– ¿No vas a salir de ahí?

Jane no quería salir. No quería estar cerca de él y recordar cómo eran sus caricias. Le hubiera gustado quedarse entre las rosas, protegida por sus espinas, pero Lyall se daría cuenta, claro.

Intentó ser valiente. Tenía veintinueve años, no era una adolescente fácilmente impresionable, y Lyall era únicamente una relación vieja que no significaba nada para ella en esos momentos.

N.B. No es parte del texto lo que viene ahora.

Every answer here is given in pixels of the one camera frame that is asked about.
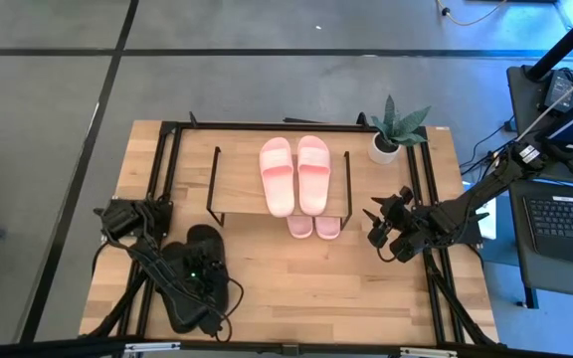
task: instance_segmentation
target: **white plant pot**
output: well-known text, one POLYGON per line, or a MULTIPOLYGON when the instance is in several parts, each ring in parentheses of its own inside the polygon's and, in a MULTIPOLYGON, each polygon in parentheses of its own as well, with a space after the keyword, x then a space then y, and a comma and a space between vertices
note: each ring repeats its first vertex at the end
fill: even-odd
POLYGON ((375 138, 378 135, 379 133, 375 133, 375 135, 373 135, 373 140, 371 140, 370 146, 368 147, 368 156, 377 164, 389 164, 395 159, 399 153, 399 148, 402 146, 398 145, 397 150, 392 153, 383 152, 377 148, 377 145, 375 145, 375 138))

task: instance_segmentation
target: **laptop keyboard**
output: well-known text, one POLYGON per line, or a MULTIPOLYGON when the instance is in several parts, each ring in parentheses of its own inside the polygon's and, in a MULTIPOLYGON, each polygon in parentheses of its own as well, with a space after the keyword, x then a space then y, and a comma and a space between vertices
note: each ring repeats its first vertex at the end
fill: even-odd
POLYGON ((525 198, 535 236, 573 238, 573 202, 525 198))

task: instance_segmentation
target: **pink slipper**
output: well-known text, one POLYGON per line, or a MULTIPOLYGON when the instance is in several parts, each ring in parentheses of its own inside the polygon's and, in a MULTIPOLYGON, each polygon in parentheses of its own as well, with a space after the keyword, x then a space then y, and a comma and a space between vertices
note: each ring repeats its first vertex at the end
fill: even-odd
POLYGON ((296 239, 306 239, 313 232, 313 218, 308 216, 286 217, 290 234, 296 239))
POLYGON ((299 206, 311 216, 320 215, 326 208, 330 153, 316 136, 306 135, 297 144, 297 172, 299 175, 299 206))
POLYGON ((317 235, 325 240, 333 240, 339 236, 341 223, 339 218, 315 217, 317 235))
POLYGON ((278 137, 265 143, 260 150, 260 175, 269 212, 277 218, 289 216, 295 208, 295 199, 293 162, 286 139, 278 137))

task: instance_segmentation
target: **gray floor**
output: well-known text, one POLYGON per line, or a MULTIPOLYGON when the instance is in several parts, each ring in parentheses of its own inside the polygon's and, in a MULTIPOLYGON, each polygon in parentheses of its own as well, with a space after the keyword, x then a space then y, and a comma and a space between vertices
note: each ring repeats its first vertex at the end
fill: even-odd
MULTIPOLYGON (((447 3, 463 20, 492 7, 464 0, 447 3)), ((0 47, 112 48, 127 6, 128 1, 118 0, 0 0, 0 47)), ((149 0, 138 7, 127 46, 545 50, 565 33, 551 5, 508 4, 470 28, 444 21, 435 8, 433 1, 149 0)), ((431 105, 427 123, 450 126, 460 161, 465 161, 475 142, 511 116, 505 70, 533 61, 123 58, 38 338, 77 333, 99 237, 92 208, 104 206, 113 192, 134 120, 187 120, 192 110, 199 120, 291 116, 352 122, 359 111, 381 115, 390 93, 404 112, 431 105)), ((0 58, 0 226, 9 233, 0 242, 0 343, 14 340, 108 63, 108 58, 0 58)), ((561 66, 573 68, 573 60, 561 66)), ((479 150, 494 149, 510 137, 498 134, 479 150)), ((536 328, 563 322, 557 312, 567 300, 550 299, 542 302, 545 309, 526 312, 512 305, 522 295, 518 274, 501 268, 487 274, 503 342, 573 353, 572 346, 558 343, 564 331, 536 328), (532 317, 538 326, 524 331, 523 322, 532 317)))

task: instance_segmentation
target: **black metal frame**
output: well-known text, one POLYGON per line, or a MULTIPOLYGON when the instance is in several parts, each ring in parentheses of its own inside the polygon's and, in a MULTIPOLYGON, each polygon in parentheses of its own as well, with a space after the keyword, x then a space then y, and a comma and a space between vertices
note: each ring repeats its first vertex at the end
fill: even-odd
POLYGON ((538 309, 538 294, 536 294, 536 288, 531 288, 524 284, 523 290, 525 291, 525 301, 519 302, 518 305, 529 309, 538 309))
MULTIPOLYGON (((408 166, 410 168, 410 181, 413 193, 415 194, 415 205, 424 205, 422 195, 422 186, 419 181, 419 172, 417 170, 417 158, 415 157, 415 147, 406 147, 408 153, 408 166)), ((426 285, 428 287, 428 296, 430 298, 430 309, 433 316, 433 328, 435 329, 435 340, 437 343, 446 342, 446 333, 444 330, 444 317, 439 303, 439 295, 435 283, 428 276, 428 250, 422 252, 424 260, 424 270, 426 272, 426 285)))
MULTIPOLYGON (((165 182, 163 186, 163 192, 160 195, 160 200, 169 200, 171 195, 171 185, 173 183, 173 177, 176 170, 176 162, 178 161, 178 151, 180 150, 180 136, 181 136, 181 126, 176 122, 164 121, 160 125, 160 130, 158 132, 158 141, 156 143, 156 151, 154 152, 154 159, 152 161, 151 172, 149 173, 149 182, 147 184, 147 193, 145 194, 147 198, 154 199, 156 186, 158 183, 158 176, 160 173, 160 166, 163 159, 163 152, 165 149, 165 142, 167 137, 173 134, 173 141, 171 146, 171 153, 169 162, 167 164, 167 172, 165 175, 165 182)), ((136 277, 140 273, 140 268, 137 261, 132 261, 129 268, 129 276, 127 278, 126 290, 130 289, 131 286, 136 281, 136 277)), ((145 289, 143 292, 143 299, 141 301, 140 311, 138 314, 138 320, 136 323, 136 334, 143 336, 146 327, 146 316, 143 312, 149 311, 149 306, 151 305, 151 296, 154 291, 154 282, 148 277, 145 280, 145 289)), ((116 334, 118 336, 127 334, 127 328, 129 324, 129 317, 131 315, 132 299, 128 301, 128 309, 126 309, 119 322, 116 334)))
POLYGON ((30 344, 0 345, 0 358, 20 357, 105 357, 109 354, 133 353, 143 348, 154 350, 209 350, 256 353, 277 353, 285 356, 314 353, 344 354, 388 354, 389 357, 438 356, 438 357, 485 357, 485 358, 562 358, 573 357, 562 354, 541 353, 501 346, 471 345, 462 343, 443 343, 437 346, 372 346, 357 344, 281 344, 232 342, 214 346, 207 341, 178 341, 143 339, 136 336, 69 339, 59 341, 34 342, 30 344))
MULTIPOLYGON (((193 116, 193 113, 191 114, 191 116, 193 118, 192 128, 198 128, 199 126, 198 126, 198 121, 196 121, 196 117, 193 116)), ((313 122, 305 121, 304 119, 300 119, 299 121, 292 122, 292 123, 313 123, 313 122)), ((216 146, 214 148, 214 160, 212 162, 211 174, 209 177, 209 189, 207 191, 207 206, 206 206, 206 208, 207 208, 207 212, 209 212, 211 217, 214 218, 216 223, 218 223, 218 225, 220 225, 220 227, 222 228, 225 226, 225 214, 227 214, 227 213, 218 213, 218 214, 220 214, 220 218, 219 218, 216 216, 216 213, 214 213, 214 211, 212 209, 212 202, 214 199, 214 187, 216 186, 216 172, 218 170, 218 158, 220 158, 221 152, 222 152, 222 150, 220 149, 219 146, 216 146)), ((352 193, 351 180, 350 180, 350 153, 348 151, 344 152, 344 162, 346 164, 346 202, 348 205, 348 210, 347 210, 346 218, 341 218, 339 220, 340 230, 344 230, 344 227, 346 227, 348 220, 350 220, 350 217, 353 215, 353 193, 352 193)))
MULTIPOLYGON (((364 113, 360 113, 357 117, 357 122, 356 124, 321 124, 321 123, 316 123, 316 122, 311 122, 311 121, 306 121, 306 120, 298 120, 295 122, 287 122, 287 123, 227 123, 227 122, 198 122, 198 120, 196 120, 196 117, 194 116, 194 114, 192 112, 190 112, 190 118, 191 120, 189 122, 176 122, 175 123, 175 135, 177 135, 178 137, 174 137, 174 143, 178 142, 180 143, 180 136, 182 134, 182 130, 183 129, 230 129, 230 130, 287 130, 287 131, 307 131, 307 132, 311 132, 311 131, 326 131, 326 132, 370 132, 370 133, 375 133, 376 132, 376 128, 374 127, 370 127, 368 125, 368 123, 365 120, 365 115, 364 113)), ((214 166, 212 167, 212 173, 211 173, 211 177, 210 177, 210 182, 213 184, 214 180, 215 180, 215 176, 216 176, 216 170, 214 170, 217 167, 217 161, 218 161, 218 154, 220 152, 220 148, 216 147, 214 149, 214 166)), ((417 190, 416 195, 419 195, 419 198, 421 198, 421 188, 419 186, 419 174, 417 171, 417 162, 415 160, 415 155, 414 155, 414 151, 413 150, 409 150, 409 166, 410 166, 410 170, 411 170, 411 180, 413 182, 413 187, 414 189, 417 190)), ((347 160, 347 170, 348 173, 350 173, 350 164, 349 164, 349 155, 348 152, 344 153, 345 158, 347 160)), ((153 163, 152 164, 152 168, 160 168, 160 164, 156 164, 153 163)), ((154 178, 154 174, 152 173, 150 176, 150 181, 151 179, 154 178)), ((347 180, 347 189, 348 192, 350 193, 350 180, 347 180)), ((210 208, 210 204, 211 201, 213 199, 213 193, 208 194, 208 199, 207 199, 207 204, 208 204, 208 211, 210 212, 210 214, 212 214, 212 216, 214 217, 214 219, 218 222, 218 218, 216 217, 216 215, 211 211, 210 208)), ((352 195, 348 196, 348 200, 350 202, 350 204, 352 205, 352 195)), ((344 221, 343 225, 346 224, 346 222, 348 221, 348 218, 350 218, 350 215, 352 215, 352 208, 349 210, 349 216, 346 218, 346 220, 344 221)), ((445 334, 444 334, 444 322, 443 322, 443 318, 441 316, 441 311, 439 309, 439 298, 438 298, 438 294, 437 294, 437 288, 435 286, 435 283, 430 280, 428 278, 428 265, 425 265, 425 270, 426 270, 426 275, 427 275, 427 280, 428 280, 428 287, 429 287, 429 294, 430 294, 430 301, 431 301, 431 310, 433 312, 433 322, 435 325, 435 334, 438 343, 443 343, 446 341, 445 339, 445 334)), ((446 277, 450 276, 450 280, 452 280, 452 272, 446 272, 445 273, 446 277)), ((147 323, 147 319, 148 319, 148 315, 149 315, 149 302, 151 301, 151 295, 153 292, 146 292, 145 295, 143 296, 143 303, 141 304, 141 309, 139 311, 138 314, 138 331, 136 332, 138 336, 142 337, 144 335, 145 329, 146 329, 146 323, 147 323)), ((183 342, 183 344, 185 346, 187 346, 188 344, 191 345, 195 343, 194 341, 185 341, 183 342)), ((225 349, 225 350, 230 350, 230 346, 233 347, 232 345, 236 345, 239 346, 239 344, 237 343, 227 343, 225 345, 218 343, 218 342, 200 342, 200 345, 205 345, 205 347, 209 347, 209 349, 225 349)), ((265 347, 267 346, 265 343, 255 343, 255 342, 250 342, 250 343, 245 343, 245 344, 249 344, 249 349, 246 350, 252 350, 252 351, 258 351, 258 352, 262 352, 264 350, 262 350, 261 347, 265 347)), ((331 349, 331 350, 324 350, 324 352, 342 352, 342 353, 348 353, 348 352, 352 352, 351 349, 353 349, 354 347, 360 347, 363 348, 363 350, 361 351, 363 352, 372 352, 373 354, 381 354, 381 353, 385 353, 385 354, 391 354, 391 352, 396 352, 399 348, 399 346, 397 345, 373 345, 373 346, 362 346, 362 345, 352 345, 352 346, 344 346, 344 345, 323 345, 323 344, 292 344, 292 343, 285 343, 285 344, 278 344, 278 345, 272 345, 274 347, 279 346, 281 347, 281 352, 293 352, 292 349, 295 349, 296 352, 300 352, 300 351, 306 351, 306 352, 311 352, 311 347, 333 347, 336 349, 331 349)))
MULTIPOLYGON (((439 203, 439 194, 437 193, 437 182, 435 180, 435 172, 433 171, 433 160, 431 159, 430 148, 428 147, 428 142, 423 142, 420 144, 420 146, 422 150, 422 159, 424 162, 424 171, 426 173, 428 194, 430 195, 431 205, 437 205, 439 203)), ((439 259, 442 263, 442 271, 444 273, 446 284, 454 294, 457 294, 455 290, 453 268, 450 262, 450 254, 448 253, 448 249, 439 249, 439 259)), ((450 307, 450 315, 451 320, 453 321, 455 341, 457 343, 465 343, 466 338, 464 337, 464 329, 462 328, 462 323, 455 315, 455 311, 452 307, 450 307)))

Jane alzó la barbilla involuntariamente y pasó entre un macizo de rosas y uno de peonías, y saltó sobre un grupo de geranios salvajes tan ancho que perdió el equilibrio y hubiera caído si Lyall no la hubiera agarrado firmemente.

Con el mero roce de su mano sobre su brazo desnudo, Jane recordó las mismas manos tomándola en sus brazos, apretándola contra él, deslizándose suavemente sobre su espalda. Recordó el roce de su cuerpo, de sus labios, el calor de su sonrisa…

Tomó aliento y se apartó de la mano de Lyall. No se atrevió a mirarlo, estaba segura de que sus recuerdos estarían escritos en su rostro, así que se inclinó sobre el cesto y tocó las rosas con manos temblorosas.

Lyall no significaba nada para ella ya. ¡Tenía que recordarlo!

Intentando controlarse, Jane alzó la vista. Los ojos de Lyall seguían tan azules y tan oscuros como siempre, sin embargo, tenían una expresión diferente. La burla había desaparecido y en su lugar había algo más duro, algo casi animal que hizo que su corazón diera un vuelco.

Lyall había cambiado. Lo podía notar en esos momentos en los que estaba tan cerca. Había en él una madurez sólida, una fuerza que no recordaba, y alrededor de sus ojos habían aparecido líneas nuevas. Tampoco recordaba la dureza de su boca. Era como si el riesgo y la independencia que una vez formaran parte de su personalidad se hubieran convertido en algo que le infería poder y autoridad.